UNITED STATES DISTRICT COURT EASTERN DISTRICT OF MICHIGAN SOUTHERN DIVISION
Dec 15, 2011
Case No: 10-20123 (E.D. Mich. Dec. 15, 2011)

Opinion

Case No: 10-20123

12-15-2011

UNITED STATES OF AMERICA, Plaintiff, v. DAVID STONE, ET AL, Defendants.


Honorable Victoria A. Roberts


ORDER

I. INTRODUCTION

Before the Court is Defendant David Brian Stone Jr.'s Motion to Compel Compliance with Court Order Regarding Bill of Particulars. (Doc. # 452). All seven co-Defendants join in the motion.

The motion, to the extent it asks the Court to dismiss and strike the challenged portions of the indictment, is GRANTED.

II. BACKGROUND

Defendants are charged with: (1) Seditious Conspiracy (18 U.S.C. § 2384); (2) Conspiracy to use Weapons of Mass Destruction (18 U.S.C. § 2332a(a)(2)); (3) Use and Carrying of a Firearm During and in Relation to a Crime of Violence (18 U.S.C. § 924(c)(1)); (4) Possessing a Firearm in Furtherance of a Crime of Violence (18 U.S.C. § 924(c)(1)). In addition, Defendants David Stone, David Stone, Jr., and Joshua Stone are charged with various other weapons-related offenses.

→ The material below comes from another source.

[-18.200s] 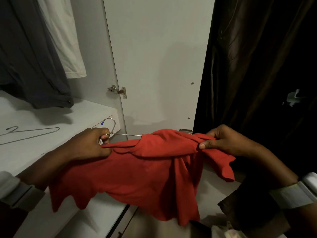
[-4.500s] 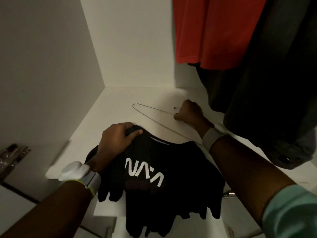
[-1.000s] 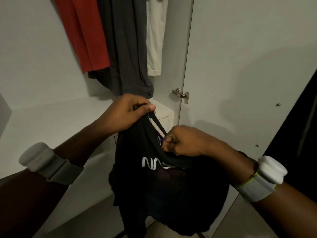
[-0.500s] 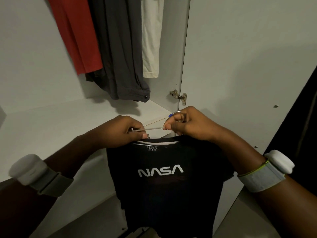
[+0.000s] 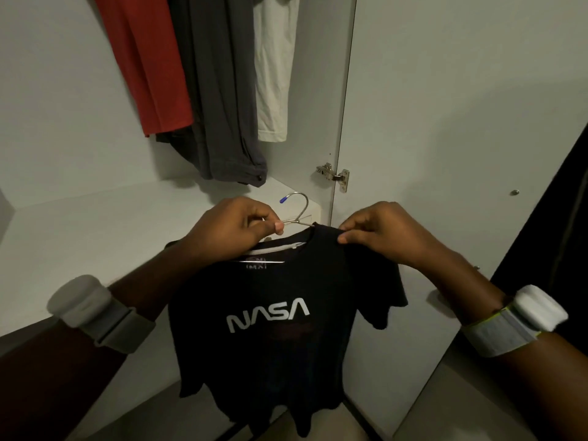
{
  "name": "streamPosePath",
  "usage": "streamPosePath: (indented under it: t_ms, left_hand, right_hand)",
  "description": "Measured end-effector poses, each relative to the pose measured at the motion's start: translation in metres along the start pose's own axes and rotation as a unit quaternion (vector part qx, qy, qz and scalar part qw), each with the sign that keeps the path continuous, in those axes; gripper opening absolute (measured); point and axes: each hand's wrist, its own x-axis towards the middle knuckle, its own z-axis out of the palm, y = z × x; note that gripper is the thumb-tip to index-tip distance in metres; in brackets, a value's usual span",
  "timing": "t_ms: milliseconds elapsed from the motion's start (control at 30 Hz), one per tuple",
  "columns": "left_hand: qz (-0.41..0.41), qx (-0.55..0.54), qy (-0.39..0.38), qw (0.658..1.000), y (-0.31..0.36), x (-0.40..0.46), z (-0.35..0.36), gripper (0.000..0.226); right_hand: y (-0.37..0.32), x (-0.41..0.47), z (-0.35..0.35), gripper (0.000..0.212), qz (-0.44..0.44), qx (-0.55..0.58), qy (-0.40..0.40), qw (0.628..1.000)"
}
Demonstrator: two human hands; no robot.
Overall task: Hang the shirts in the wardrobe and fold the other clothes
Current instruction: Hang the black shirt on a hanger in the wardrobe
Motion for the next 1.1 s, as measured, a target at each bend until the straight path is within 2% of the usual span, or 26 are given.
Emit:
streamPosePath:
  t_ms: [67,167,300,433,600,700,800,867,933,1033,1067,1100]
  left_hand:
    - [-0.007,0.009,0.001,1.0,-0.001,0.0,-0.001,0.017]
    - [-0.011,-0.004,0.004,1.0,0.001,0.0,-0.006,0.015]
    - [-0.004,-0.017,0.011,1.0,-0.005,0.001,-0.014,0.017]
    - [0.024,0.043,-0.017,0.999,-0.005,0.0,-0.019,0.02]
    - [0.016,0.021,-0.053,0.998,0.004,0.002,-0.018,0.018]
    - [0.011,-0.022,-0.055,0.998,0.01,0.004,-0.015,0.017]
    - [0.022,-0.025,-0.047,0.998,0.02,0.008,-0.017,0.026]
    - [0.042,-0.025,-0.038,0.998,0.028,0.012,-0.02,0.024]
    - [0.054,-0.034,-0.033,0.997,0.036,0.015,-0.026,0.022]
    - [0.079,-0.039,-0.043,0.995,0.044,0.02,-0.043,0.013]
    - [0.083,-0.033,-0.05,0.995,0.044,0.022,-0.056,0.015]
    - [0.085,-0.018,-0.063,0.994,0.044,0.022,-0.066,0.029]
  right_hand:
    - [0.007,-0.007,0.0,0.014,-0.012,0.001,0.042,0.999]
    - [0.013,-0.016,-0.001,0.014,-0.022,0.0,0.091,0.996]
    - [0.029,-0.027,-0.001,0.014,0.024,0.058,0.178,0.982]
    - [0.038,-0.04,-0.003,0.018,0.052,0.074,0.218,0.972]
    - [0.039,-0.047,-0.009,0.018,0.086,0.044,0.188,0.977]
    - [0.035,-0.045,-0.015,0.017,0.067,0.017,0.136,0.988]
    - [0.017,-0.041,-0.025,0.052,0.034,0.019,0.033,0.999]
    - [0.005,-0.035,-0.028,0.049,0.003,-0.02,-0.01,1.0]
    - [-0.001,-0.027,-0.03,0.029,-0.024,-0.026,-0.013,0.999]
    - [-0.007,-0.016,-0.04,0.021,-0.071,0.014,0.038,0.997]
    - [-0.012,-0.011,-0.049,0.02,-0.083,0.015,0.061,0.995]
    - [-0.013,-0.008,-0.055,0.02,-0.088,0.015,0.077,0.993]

On April 27, 2011, Defendants moved for, inter alia, a bill of particulars to supplement the allegations in Count One of the indictment charging seditious conspiracy. (Doc. # 314). That Count alleges a single conspiratorial agreement with two objects: (1) to forcibly oppose the authority of the United States Government and (2) to forcibly prevent, hinder, or delay the Government's execution of federal firearms laws. Magistrate Judge Komives denied the motion. (Doc. # 390). Defendants objected to the magistrate's order.

On October 6, 2011, the Court affirmed in part and reversed in part the magistrate's opinion and order denying the bill of particulars. (Doc. # 448). The Court held Defendants were not entitled to a bill regarding the first objective of the seditious conspiracy charge - conspiring to forcibly oppose the authority of the United States Government - because the indictment provided sufficient detail. However, Defendants were entitled to a bill regarding the Government's allegation that they conspired to forcibly prevent, hinder, or delay the Government's execution of federal firearms laws. The Court observed that while the indictment specifies many ways in which Defendants allegedly conspired to oppose the Government's authority, the relevance of those events to the second object was shrouded in mystery. The Court ordered the Government to provide a bill illuminating: (1) which federal firearms and explosive devices laws are at issue; (2) how the Government would be attempting to execute those laws when the conspirators attacked; and (3) how the attack constitutes forcible opposition to the execution of those laws.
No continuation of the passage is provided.